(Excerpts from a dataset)
=== Section Start ===
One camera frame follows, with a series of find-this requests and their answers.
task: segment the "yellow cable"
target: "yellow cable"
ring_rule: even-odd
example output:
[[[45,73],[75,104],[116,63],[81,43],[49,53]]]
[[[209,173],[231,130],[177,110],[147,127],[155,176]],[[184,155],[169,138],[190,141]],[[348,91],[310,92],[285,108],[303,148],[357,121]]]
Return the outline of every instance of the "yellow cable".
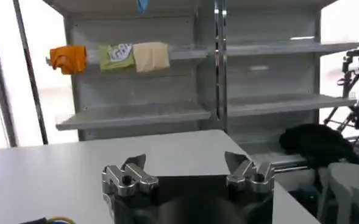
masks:
[[[48,219],[48,223],[56,222],[56,221],[63,221],[63,222],[68,222],[69,224],[76,224],[72,219],[67,217],[58,216]]]

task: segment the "table surface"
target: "table surface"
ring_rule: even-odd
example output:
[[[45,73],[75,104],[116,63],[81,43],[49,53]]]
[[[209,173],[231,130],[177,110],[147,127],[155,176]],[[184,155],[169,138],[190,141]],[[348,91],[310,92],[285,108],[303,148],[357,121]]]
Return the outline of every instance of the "table surface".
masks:
[[[0,150],[0,223],[58,215],[112,223],[102,197],[104,166],[145,153],[151,175],[221,175],[229,173],[225,151],[243,153],[218,130]],[[318,222],[276,183],[273,223]]]

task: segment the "black post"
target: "black post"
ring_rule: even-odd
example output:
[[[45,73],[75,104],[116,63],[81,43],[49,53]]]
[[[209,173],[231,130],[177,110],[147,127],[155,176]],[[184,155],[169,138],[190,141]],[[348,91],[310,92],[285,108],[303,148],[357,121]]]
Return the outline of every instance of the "black post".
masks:
[[[43,111],[41,109],[40,96],[38,95],[37,84],[35,81],[33,64],[32,64],[32,60],[30,58],[30,50],[29,50],[29,45],[27,43],[25,26],[23,24],[21,7],[20,7],[20,3],[18,0],[13,0],[13,2],[14,2],[16,20],[18,22],[18,28],[20,29],[21,41],[22,41],[23,50],[24,50],[24,54],[25,54],[27,71],[29,73],[29,80],[30,80],[30,85],[32,88],[33,100],[34,100],[35,108],[36,108],[36,112],[37,112],[38,124],[40,125],[41,138],[43,140],[43,144],[47,145],[48,144],[48,136],[46,134],[45,121],[44,121],[44,117],[43,117]]]

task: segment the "blue object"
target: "blue object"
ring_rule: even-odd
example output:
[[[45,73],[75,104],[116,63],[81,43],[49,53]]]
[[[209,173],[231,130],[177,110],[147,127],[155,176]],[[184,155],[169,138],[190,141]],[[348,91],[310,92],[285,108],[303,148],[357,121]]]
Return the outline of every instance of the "blue object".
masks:
[[[137,1],[138,10],[141,13],[145,13],[148,8],[149,0],[136,0],[136,1]]]

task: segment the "white stool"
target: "white stool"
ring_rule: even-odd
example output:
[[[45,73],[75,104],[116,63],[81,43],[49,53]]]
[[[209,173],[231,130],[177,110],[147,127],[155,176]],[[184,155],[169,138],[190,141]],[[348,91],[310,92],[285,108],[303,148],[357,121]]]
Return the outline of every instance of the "white stool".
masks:
[[[349,224],[352,204],[354,203],[359,207],[359,165],[348,163],[329,165],[323,186],[318,220],[324,223],[328,207],[327,202],[331,192],[333,192],[339,207],[337,224]]]
=== Section End ===
= WHAT YOU HAVE TO DO =
What lines in the data include the string "stool"? Copy each one.

= SOLUTION TO THIS EXERCISE =
task: segment the "white stool"
target: "white stool"
Return the outline of every instance of the "white stool".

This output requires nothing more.